Usually I have a gut feeling of some sounds that might go well together, or might see a picture or a movie that makes me really meditate on specific idea or sound. I also like experimenting with different tempos and time signatures (I’m a drummer and have spent most of my life obsessed with the drums). I look at these tracks as a sort of grid work—a puzzle that I have to figure out the right pieces to make complete. There is a simple “pass/fail” type of meter in my mind while I’m working. I’ll try something. If it sucks, I can it. If it’s good, I keep it and move on. I’m extremely hard on myself.
As far as the samples go, Rubaiyat I didn’t have any samples on it. But this one does have a few. I sampled a snippet of a friends track, I also did some crate digging for some older more obscure stuff. There are some Bollywood record/film samples in there, also a snippet from an American anti-marijuana documentary from the middle of the last century.
Both of these records were made at the same time, so what have you been working on since? What’s the next frontier for Dadras?
I’m working on the next one already, and it will definitely have some features on it. I’m fortunate enough to have a lot of talented friends so I want to feature some of them. Touring is also on my mind, Id like to go overseas. If I can use my music to travel the world I will be a happy man. I also finished a rock record recently with my band which we are currently shopping around—we’re influenced by the likes of CAN, Stereolab, Women. We operate under the name Special Guest.
Has performing at Fashion Week or producing for A$AP Rocky influenced your current work? Will we see more rap collaborations from you in the future?
The guys who run Rochambeau were fans of my music and reached out about performing at their show back in 2013. We developed a working relationship that resulted in collaborating on their next three runway shows. They trust me with the music, and I understand what they are going for. The experience of playing to much bigger and high profile crowds than I am used to has helped me with my own live show.

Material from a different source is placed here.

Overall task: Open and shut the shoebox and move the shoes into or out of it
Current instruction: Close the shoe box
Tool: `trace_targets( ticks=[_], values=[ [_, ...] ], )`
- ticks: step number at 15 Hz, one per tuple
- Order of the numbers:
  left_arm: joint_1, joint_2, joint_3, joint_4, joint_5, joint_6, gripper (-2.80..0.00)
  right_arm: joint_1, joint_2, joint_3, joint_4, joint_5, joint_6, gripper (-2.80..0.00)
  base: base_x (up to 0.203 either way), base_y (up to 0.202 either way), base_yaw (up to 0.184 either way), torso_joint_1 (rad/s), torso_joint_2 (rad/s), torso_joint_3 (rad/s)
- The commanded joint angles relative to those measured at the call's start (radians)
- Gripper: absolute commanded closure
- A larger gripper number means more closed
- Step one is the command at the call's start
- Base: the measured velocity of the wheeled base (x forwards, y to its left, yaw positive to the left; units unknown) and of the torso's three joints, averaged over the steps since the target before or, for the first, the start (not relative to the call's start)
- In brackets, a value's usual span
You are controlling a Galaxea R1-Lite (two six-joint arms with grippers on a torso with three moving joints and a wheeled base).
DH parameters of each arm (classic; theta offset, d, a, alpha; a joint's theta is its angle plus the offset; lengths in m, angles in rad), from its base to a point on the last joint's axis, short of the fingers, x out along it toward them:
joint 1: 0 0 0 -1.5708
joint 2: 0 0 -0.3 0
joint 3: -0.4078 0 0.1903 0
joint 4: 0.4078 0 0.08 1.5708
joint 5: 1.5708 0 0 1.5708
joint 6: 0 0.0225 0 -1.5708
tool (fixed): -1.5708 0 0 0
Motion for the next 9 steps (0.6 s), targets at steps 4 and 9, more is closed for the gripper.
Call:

Working with Rocky is a trip, and has landed me in some surreal situations. He flew me and two of my studio homies Lynas and Frans out to LA last winter to work on music, one night Puff Daddy comes walking through the door and sparks a blunt of the strongest keef coated super-weed I’ve ever smoked in my life. That same week we were at the studio and Flying Lotus comes in and played us some unreleased tracks, stuff that would later be on You’re Dead! Which was definitely a treat. Anyway, if there is anything I’ve taken away from the experiences it’s the melding of different tastes and styles. I also learned a lot about the industry and how crazy and disorganized everything is even at the top of the game. There will definitely be more collaborations in the future with different artists, not exclusively rappers.
Dadras Rubaiyat II is out October 9 on Human Pitch.